American politician (1899–1982)

Veronica Grace Boland (née Barrett; March 18, 1899 - June 19, 1982) was the first woman from Pennsylvania to serve in the United States Congress. A Democrat, she served in the U.S. House of Representatives during the 77th United States Congress.

==Formative years==
Born in Scranton, Pennsylvania, on March 18, 1899, Veronica Grace Barrett was a daughter of Patrick and Winifred Barrett, who had emigrated from Ireland. She married Patrick J. Boland.

She was educated in the public schools of her community at the Scranton Technical High School.

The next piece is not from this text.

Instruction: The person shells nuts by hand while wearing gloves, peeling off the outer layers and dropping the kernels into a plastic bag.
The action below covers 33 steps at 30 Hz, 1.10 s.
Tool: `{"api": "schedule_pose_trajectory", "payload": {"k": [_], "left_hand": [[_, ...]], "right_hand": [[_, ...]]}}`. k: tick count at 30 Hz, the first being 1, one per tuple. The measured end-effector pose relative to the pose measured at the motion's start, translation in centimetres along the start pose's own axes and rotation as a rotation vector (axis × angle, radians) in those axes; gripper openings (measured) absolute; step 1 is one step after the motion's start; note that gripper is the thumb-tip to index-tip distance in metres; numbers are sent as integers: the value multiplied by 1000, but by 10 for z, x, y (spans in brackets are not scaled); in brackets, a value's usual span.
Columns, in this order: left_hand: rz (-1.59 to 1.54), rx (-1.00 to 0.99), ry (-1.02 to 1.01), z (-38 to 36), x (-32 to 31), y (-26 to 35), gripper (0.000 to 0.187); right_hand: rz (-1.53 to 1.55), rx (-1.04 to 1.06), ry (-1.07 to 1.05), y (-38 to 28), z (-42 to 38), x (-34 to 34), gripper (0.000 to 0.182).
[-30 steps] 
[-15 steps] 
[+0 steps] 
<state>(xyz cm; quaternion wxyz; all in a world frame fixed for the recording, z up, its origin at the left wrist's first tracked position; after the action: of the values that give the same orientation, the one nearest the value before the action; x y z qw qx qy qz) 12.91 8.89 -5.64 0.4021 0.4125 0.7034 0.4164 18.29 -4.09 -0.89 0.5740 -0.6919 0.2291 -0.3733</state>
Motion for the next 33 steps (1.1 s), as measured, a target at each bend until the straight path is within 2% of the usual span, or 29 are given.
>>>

==Political career and later life==
Veronica Boland was elected as a Democrat to the Seventy-seventh Congress, by special election, to fill the vacancy caused by the May 18, 1942 heart attack-related death of her husband on the morning before he would have won the Pennsylvania primary election (a victory which would have sent him to the U.S House for a second term). Urged by leaders of the Democratic Party to fill her husband's seat, she ran unopposed and won the seat on November 3 of that year, during the first congressional elections to be held following America's entry into World War II.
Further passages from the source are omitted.